Description of the task:
Your task is to copy the lines of the data below from the line holding "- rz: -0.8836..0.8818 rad" through the line holding "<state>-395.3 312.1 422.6", inclusive, exactly and with nothing added.

##### Records for this task #####

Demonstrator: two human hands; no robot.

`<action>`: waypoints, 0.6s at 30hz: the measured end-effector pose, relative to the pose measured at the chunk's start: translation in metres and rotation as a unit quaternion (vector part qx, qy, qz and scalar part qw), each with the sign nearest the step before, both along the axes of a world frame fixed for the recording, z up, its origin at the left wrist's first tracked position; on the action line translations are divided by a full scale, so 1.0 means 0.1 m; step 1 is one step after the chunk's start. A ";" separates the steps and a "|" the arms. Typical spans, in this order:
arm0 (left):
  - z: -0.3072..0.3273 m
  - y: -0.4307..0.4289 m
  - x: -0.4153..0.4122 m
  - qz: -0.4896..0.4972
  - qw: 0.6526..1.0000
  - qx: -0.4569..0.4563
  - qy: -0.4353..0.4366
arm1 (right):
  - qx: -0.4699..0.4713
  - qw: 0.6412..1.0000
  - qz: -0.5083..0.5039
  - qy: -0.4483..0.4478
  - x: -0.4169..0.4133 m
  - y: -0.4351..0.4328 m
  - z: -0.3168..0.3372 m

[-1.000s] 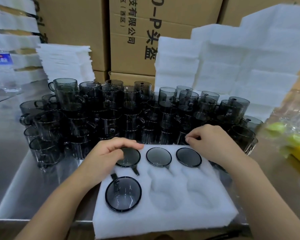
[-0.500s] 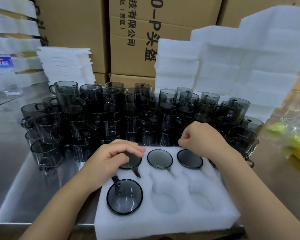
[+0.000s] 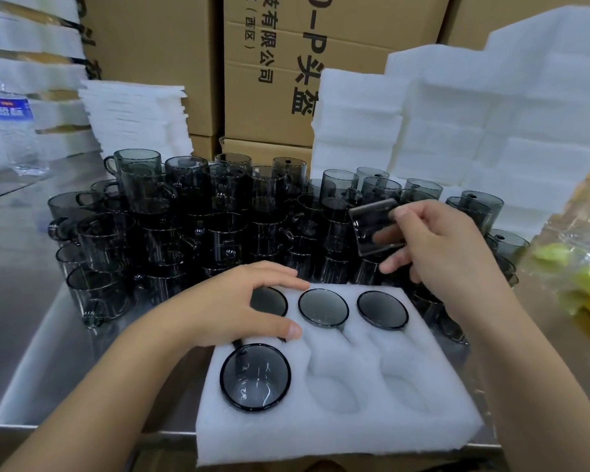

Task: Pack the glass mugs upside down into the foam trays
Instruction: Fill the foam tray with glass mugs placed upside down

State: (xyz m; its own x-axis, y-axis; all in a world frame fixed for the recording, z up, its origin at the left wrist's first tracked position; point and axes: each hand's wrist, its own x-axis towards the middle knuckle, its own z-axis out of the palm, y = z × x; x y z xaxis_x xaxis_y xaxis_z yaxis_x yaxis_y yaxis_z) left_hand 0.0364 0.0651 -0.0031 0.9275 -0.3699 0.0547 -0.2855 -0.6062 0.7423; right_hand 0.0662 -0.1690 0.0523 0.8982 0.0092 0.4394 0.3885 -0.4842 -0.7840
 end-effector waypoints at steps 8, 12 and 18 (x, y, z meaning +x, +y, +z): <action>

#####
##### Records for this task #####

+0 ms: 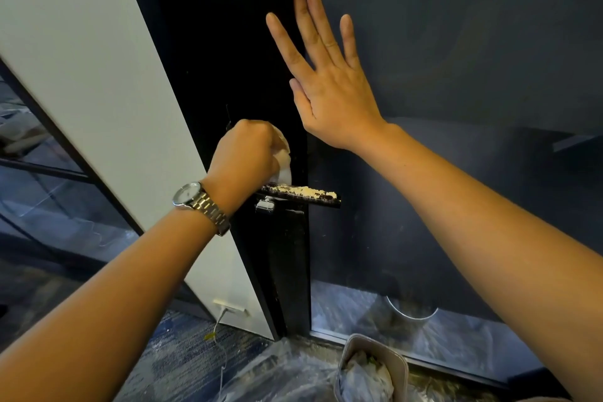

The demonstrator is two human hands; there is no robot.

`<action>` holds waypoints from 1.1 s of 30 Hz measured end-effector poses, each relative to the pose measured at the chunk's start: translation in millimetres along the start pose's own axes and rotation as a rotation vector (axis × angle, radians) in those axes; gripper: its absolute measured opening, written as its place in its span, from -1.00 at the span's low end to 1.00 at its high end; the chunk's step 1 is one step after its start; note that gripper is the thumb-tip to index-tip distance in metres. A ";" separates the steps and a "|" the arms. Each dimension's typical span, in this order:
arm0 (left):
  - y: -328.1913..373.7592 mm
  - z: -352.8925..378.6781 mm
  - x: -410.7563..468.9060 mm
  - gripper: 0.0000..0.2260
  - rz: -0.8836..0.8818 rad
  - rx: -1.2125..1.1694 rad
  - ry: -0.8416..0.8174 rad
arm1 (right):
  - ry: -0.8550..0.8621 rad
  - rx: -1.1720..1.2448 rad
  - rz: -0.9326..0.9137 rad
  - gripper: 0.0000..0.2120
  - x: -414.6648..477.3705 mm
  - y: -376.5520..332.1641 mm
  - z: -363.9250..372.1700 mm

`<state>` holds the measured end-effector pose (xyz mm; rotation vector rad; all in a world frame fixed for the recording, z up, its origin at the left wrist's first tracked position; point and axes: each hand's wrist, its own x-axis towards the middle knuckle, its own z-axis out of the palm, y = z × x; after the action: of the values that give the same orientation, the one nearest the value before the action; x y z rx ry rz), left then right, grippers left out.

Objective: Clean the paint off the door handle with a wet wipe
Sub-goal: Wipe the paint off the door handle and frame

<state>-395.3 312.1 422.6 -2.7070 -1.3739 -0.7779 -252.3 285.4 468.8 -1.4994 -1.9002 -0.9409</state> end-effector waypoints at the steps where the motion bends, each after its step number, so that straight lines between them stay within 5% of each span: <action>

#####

Answer section:
  - rz: -0.8836..0.8818 rad
  - rx: -1.2125..1.1694 rad
  - ry: -0.8416..0.8174 rad
arm1 (right):
  - ry: -0.8550..0.8621 rad
  - rx: -1.1720..1.2448 rad
  - rz: -0.9326..0.9137 rad
  - gripper: 0.0000..0.2120
  - x: -414.6648..477.3705 mm
  - y: -376.5520..332.1641 mm
  - z: -363.9250..372.1700 mm

`<state>` holds the measured end-effector pose (xyz mm; rotation vector rad; all in a world frame fixed for the recording, z up, its origin at the left wrist's first tracked position; point and axes: each hand's wrist, its own x-axis towards the middle knuckle, its own z-axis out of the palm, y = z × x; after the action: of the values that give the same orientation, the one nearest the value before the action; x y z rx ry rz), left then right, grippers left out.

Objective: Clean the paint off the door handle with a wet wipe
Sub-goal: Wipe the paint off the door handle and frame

<state>-395.3 312.1 422.6 -2.7070 -1.3739 -0.7779 -252.3 285.4 468.8 -1.4994 -1.9002 -0.9409</state> end-effector waypoints at the steps where the motion bends, each after its step number, so that straight lines between them stay within 5% of each span: <action>

Fully answered, the exercise is complete.